• Labour: the post-Jacinda era has begun

    From Crash@21:1/5 to All on Fri Jan 20 08:21:46 2023
    It seems clear that Ardern over the summer break has concluded that
    both she and Labour are not popular as they once were and that the
    effort required to arrest that decline is more than she wants to take
    on or face up to. She has taken the honourable but humbling option to
    give up and retire. Recent PMs that have done the same are John Key
    and David Lange, recent PMs that have not are Helen Clark, Jim Bolger
    and RD Muldoon. Other recent PMs (English, Shipley, Palmer and Moore)
    were not in office long enough to consider.

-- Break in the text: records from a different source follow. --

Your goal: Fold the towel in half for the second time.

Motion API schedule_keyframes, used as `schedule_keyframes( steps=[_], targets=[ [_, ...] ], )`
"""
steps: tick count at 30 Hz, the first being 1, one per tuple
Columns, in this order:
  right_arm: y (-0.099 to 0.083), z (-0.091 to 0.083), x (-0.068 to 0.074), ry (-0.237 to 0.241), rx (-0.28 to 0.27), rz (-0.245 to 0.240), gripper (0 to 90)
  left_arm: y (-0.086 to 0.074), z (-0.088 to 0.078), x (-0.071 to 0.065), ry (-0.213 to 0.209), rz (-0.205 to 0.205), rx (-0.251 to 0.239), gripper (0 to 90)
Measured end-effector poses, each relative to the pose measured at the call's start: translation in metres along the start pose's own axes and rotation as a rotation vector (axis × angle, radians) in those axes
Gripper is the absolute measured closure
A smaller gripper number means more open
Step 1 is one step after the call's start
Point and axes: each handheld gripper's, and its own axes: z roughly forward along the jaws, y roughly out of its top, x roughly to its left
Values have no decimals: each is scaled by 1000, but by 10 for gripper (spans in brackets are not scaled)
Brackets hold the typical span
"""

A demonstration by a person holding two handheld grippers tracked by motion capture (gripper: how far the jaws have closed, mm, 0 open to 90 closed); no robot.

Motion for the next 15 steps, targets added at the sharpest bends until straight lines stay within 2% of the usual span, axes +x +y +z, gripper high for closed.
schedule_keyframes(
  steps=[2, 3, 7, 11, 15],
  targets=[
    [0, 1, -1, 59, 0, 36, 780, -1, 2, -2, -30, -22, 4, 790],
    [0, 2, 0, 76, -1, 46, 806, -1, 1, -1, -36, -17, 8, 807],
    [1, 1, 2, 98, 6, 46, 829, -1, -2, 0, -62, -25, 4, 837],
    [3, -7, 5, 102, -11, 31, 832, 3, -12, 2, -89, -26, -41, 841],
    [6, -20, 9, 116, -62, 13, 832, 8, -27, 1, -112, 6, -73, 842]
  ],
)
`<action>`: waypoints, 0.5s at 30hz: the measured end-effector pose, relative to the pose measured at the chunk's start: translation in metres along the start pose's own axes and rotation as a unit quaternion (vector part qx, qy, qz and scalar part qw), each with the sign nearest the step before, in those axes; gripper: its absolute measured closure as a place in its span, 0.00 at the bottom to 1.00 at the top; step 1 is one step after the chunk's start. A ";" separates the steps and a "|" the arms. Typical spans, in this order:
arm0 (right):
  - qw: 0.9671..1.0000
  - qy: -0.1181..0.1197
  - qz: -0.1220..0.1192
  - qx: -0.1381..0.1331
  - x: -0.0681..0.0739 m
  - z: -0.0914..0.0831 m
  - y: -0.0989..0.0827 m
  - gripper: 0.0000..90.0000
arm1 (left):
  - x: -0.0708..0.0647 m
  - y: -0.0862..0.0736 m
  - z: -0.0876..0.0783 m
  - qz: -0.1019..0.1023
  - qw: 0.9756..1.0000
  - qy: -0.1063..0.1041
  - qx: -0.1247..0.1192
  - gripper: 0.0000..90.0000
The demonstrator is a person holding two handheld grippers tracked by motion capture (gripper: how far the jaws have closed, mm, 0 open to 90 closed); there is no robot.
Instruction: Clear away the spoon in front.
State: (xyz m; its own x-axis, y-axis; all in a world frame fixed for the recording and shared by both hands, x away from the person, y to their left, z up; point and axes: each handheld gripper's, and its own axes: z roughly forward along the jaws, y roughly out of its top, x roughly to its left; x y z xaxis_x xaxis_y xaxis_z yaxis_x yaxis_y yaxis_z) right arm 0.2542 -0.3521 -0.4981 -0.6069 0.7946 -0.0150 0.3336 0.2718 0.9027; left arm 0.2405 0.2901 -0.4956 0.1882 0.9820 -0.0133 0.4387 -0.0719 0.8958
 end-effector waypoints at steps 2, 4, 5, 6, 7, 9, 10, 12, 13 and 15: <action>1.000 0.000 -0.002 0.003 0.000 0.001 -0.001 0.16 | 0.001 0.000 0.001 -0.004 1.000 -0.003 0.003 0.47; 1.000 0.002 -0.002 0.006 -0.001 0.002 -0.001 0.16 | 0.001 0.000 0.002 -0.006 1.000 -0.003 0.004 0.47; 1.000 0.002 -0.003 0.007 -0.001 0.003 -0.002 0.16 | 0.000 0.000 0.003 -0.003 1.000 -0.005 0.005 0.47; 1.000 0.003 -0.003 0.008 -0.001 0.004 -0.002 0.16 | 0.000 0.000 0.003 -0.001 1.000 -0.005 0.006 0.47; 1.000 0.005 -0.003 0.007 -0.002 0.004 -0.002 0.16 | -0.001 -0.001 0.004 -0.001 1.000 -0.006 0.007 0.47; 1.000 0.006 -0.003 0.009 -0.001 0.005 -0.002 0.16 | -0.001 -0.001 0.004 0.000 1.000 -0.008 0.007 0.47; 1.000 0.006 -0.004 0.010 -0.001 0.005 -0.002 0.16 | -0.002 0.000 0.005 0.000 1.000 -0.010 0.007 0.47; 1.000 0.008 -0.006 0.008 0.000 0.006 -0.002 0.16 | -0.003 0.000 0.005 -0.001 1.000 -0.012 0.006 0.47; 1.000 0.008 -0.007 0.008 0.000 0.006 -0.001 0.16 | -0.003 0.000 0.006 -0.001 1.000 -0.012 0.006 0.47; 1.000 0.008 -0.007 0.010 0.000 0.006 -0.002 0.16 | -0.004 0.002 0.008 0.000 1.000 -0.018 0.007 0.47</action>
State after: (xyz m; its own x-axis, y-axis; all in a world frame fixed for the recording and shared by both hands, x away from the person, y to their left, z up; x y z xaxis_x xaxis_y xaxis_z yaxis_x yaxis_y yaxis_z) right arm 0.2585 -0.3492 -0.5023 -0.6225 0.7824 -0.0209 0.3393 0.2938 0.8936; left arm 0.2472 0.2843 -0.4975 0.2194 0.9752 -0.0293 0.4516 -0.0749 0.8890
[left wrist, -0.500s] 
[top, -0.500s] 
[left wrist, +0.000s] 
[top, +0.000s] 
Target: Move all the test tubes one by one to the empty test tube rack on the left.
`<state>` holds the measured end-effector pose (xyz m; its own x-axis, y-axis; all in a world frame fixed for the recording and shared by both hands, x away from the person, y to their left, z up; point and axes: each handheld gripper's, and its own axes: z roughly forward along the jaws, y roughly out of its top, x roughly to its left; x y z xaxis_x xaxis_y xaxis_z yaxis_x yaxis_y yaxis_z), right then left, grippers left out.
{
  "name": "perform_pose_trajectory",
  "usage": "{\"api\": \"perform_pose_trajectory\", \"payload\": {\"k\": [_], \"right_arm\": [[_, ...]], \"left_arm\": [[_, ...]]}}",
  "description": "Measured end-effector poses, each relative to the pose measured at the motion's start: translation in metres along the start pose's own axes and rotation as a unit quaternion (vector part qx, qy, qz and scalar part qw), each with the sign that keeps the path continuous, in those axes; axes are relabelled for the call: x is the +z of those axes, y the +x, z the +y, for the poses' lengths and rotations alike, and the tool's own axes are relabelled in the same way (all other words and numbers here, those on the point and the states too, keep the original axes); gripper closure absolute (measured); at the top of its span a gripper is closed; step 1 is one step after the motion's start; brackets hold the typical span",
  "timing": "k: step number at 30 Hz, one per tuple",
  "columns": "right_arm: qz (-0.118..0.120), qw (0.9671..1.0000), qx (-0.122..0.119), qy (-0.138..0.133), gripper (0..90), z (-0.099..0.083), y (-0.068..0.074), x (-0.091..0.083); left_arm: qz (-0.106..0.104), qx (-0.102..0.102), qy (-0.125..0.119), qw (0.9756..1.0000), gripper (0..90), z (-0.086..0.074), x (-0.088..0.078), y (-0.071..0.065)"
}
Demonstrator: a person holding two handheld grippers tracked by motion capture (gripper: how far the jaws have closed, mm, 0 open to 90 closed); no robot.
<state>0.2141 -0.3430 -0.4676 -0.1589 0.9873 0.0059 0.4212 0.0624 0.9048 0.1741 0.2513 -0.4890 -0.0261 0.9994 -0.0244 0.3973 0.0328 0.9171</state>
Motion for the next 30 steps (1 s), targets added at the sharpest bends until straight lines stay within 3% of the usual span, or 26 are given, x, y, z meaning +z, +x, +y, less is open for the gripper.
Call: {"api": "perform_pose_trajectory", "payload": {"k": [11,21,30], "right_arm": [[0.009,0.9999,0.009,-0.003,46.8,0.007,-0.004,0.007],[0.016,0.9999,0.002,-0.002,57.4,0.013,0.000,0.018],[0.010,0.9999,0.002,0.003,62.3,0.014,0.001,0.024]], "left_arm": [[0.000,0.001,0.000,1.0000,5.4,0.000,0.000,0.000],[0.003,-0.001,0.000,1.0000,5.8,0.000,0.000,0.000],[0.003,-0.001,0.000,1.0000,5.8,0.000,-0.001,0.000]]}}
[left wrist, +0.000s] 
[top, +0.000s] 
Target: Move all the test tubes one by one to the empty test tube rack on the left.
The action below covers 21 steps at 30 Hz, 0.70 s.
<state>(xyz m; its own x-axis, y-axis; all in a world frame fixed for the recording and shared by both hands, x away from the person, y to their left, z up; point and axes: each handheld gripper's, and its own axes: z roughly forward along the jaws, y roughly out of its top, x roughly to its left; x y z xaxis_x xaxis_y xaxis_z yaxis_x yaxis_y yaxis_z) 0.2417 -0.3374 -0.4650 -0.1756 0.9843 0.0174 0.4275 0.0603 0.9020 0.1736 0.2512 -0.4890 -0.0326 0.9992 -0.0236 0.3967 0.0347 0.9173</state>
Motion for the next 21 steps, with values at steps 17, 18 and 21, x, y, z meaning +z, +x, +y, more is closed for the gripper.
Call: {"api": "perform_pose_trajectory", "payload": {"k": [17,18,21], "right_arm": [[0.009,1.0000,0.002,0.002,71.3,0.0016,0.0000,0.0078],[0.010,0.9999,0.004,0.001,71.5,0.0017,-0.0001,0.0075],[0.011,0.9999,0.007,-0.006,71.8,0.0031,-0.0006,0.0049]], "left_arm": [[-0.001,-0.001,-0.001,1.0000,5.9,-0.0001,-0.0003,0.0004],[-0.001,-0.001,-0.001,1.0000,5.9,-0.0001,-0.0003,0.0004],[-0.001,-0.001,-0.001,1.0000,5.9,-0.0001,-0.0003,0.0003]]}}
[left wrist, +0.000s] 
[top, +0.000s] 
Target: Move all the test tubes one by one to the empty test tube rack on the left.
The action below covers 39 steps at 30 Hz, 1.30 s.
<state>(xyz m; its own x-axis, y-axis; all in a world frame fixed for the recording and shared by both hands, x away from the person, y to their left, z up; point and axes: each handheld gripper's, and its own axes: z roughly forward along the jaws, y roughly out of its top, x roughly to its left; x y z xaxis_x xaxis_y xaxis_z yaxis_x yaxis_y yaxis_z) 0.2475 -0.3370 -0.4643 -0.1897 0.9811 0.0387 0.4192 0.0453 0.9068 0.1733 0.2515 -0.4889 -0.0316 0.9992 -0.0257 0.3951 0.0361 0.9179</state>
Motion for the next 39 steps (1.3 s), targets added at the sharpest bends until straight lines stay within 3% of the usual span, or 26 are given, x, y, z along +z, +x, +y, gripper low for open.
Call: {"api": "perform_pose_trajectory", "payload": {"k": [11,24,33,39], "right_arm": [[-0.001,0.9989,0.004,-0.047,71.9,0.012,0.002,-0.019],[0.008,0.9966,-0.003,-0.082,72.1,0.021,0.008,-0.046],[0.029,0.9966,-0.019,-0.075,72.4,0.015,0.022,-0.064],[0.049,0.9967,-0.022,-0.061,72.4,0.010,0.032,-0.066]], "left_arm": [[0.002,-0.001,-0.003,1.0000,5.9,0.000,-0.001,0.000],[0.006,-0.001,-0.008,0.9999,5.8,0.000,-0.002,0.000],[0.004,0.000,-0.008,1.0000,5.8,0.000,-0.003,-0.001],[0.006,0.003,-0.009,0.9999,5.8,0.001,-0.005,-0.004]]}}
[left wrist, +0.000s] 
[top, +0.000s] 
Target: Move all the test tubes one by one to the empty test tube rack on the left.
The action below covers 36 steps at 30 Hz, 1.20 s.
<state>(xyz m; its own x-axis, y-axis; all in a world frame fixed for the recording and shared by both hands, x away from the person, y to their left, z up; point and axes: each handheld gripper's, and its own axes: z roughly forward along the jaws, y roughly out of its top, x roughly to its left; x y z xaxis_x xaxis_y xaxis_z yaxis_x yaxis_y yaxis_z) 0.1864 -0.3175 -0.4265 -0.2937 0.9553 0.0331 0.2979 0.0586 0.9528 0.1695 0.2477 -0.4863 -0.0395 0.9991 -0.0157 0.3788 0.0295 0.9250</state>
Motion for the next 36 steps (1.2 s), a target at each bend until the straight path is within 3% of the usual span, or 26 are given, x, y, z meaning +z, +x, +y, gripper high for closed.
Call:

    The role of PM involves constant political pressure and personal
    sacrifice on the part of private (family) life. No-one can sustain
    this role permanently - it takes a sense of achievement to counter the
    downside and eventually achievement no longer sustains the will to
    continue.

    Talk of the 'Ardern legacy' annoys the hell out of me. Such talk is
    the stuff of future historians - not today's journalists - because it
    takes time into a new era to properly evaluate a past era.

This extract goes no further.